----- Input data

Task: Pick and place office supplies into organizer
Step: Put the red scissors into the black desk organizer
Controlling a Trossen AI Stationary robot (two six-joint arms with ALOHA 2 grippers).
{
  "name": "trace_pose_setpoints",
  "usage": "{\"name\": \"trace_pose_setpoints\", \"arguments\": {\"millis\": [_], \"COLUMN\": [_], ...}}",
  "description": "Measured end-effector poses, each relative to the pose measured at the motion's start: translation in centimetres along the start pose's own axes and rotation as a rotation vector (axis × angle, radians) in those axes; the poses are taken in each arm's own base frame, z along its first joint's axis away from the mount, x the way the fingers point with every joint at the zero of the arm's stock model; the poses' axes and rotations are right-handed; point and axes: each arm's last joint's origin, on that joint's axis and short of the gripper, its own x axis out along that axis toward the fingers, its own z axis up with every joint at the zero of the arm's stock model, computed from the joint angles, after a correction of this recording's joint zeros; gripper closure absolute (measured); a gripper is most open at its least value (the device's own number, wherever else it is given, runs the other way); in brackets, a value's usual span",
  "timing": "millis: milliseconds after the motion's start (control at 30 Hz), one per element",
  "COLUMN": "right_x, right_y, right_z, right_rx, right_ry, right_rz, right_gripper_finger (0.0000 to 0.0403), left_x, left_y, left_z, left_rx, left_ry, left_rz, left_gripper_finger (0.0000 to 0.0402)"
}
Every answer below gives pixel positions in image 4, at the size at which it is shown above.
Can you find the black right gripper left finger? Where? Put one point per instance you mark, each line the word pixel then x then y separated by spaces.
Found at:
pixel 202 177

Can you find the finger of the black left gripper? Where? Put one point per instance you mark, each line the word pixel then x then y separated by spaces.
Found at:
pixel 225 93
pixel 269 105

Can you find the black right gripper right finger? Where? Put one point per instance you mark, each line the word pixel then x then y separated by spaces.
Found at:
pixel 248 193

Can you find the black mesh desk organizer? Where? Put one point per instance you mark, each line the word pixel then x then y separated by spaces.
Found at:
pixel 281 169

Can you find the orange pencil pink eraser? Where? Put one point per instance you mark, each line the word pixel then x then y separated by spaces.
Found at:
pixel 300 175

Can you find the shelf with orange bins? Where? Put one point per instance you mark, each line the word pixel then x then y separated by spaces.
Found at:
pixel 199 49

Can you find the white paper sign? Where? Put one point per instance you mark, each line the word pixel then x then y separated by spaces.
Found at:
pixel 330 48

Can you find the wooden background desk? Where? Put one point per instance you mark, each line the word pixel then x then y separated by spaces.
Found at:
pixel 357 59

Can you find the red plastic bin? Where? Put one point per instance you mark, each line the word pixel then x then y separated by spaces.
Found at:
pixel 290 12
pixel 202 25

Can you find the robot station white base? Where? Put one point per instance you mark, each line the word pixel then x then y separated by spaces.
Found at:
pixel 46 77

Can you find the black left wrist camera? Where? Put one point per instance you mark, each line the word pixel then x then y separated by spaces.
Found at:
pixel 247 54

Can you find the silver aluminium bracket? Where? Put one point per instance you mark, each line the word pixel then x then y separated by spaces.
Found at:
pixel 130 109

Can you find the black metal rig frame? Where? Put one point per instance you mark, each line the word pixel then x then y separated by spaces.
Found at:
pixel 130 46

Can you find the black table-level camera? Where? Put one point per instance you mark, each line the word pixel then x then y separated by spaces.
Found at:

----------

Your objective: Copy out all of the data. Keep every word unchanged.

Answer box:
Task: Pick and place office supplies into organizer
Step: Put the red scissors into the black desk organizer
Controlling a Trossen AI Stationary robot (two six-joint arms with ALOHA 2 grippers).
{
  "name": "trace_pose_setpoints",
  "usage": "{\"name\": \"trace_pose_setpoints\", \"arguments\": {\"millis\": [_], \"COLUMN\": [_], ...}}",
  "description": "Measured end-effector poses, each relative to the pose measured at the motion's start: translation in centimetres along the start pose's own axes and rotation as a rotation vector (axis × angle, radians) in those axes; the poses are taken in each arm's own base frame, z along its first joint's axis away from the mount, x the way the fingers point with every joint at the zero of the arm's stock model; the poses' axes and rotations are right-handed; point and axes: each arm's last joint's origin, on that joint's axis and short of the gripper, its own x axis out along that axis toward the fingers, its own z axis up with every joint at the zero of the arm's stock model, computed from the joint angles, after a correction of this recording's joint zeros; gripper closure absolute (measured); a gripper is most open at its least value (the device's own number, wherever else it is given, runs the other way); in brackets, a value's usual span",
  "timing": "millis: milliseconds after the motion's start (control at 30 Hz), one per element",
  "COLUMN": "right_x, right_y, right_z, right_rx, right_ry, right_rz, right_gripper_finger (0.0000 to 0.0403), left_x, left_y, left_z, left_rx, left_ry, left_rz, left_gripper_finger (0.0000 to 0.0402)"
}
Every answer below gives pixel positions in image 4, at the size at which it is shown above.
Can you find the black right gripper left finger? Where? Put one point per instance you mark, each line the word pixel then x then y separated by spaces.
Found at:
pixel 202 177

Can you find the finger of the black left gripper? Where? Put one point per instance you mark, each line the word pixel then x then y separated by spaces.
Found at:
pixel 225 93
pixel 269 105

Can you find the black right gripper right finger? Where? Put one point per instance you mark, each line the word pixel then x then y separated by spaces.
Found at:
pixel 248 193

Can you find the black mesh desk organizer? Where? Put one point per instance you mark, each line the word pixel then x then y separated by spaces.
Found at:
pixel 281 169

Can you find the orange pencil pink eraser? Where? Put one point per instance you mark, each line the word pixel then x then y separated by spaces.
Found at:
pixel 300 175

Can you find the shelf with orange bins? Where? Put one point per instance you mark, each line the word pixel then x then y separated by spaces.
Found at:
pixel 199 49

Can you find the white paper sign? Where? Put one point per instance you mark, each line the word pixel then x then y separated by spaces.
Found at:
pixel 330 48

Can you find the wooden background desk? Where? Put one point per instance you mark, each line the word pixel then x then y separated by spaces.
Found at:
pixel 357 59

Can you find the red plastic bin? Where? Put one point per instance you mark, each line the word pixel then x then y separated by spaces.
Found at:
pixel 290 12
pixel 202 25

Can you find the robot station white base? Where? Put one point per instance you mark, each line the word pixel then x then y separated by spaces.
Found at:
pixel 46 77

Can you find the black left wrist camera? Where? Put one point per instance you mark, each line the word pixel then x then y separated by spaces.
Found at:
pixel 247 54

Can you find the silver aluminium bracket? Where? Put one point per instance you mark, each line the word pixel then x then y separated by spaces.
Found at:
pixel 130 109

Can you find the black metal rig frame? Where? Put one point per instance you mark, each line the word pixel then x then y separated by spaces.
Found at:
pixel 130 46

Can you find the black table-level camera? Where? Put one point per instance you mark, each line the word pixel then x then y separated by spaces.
Found at:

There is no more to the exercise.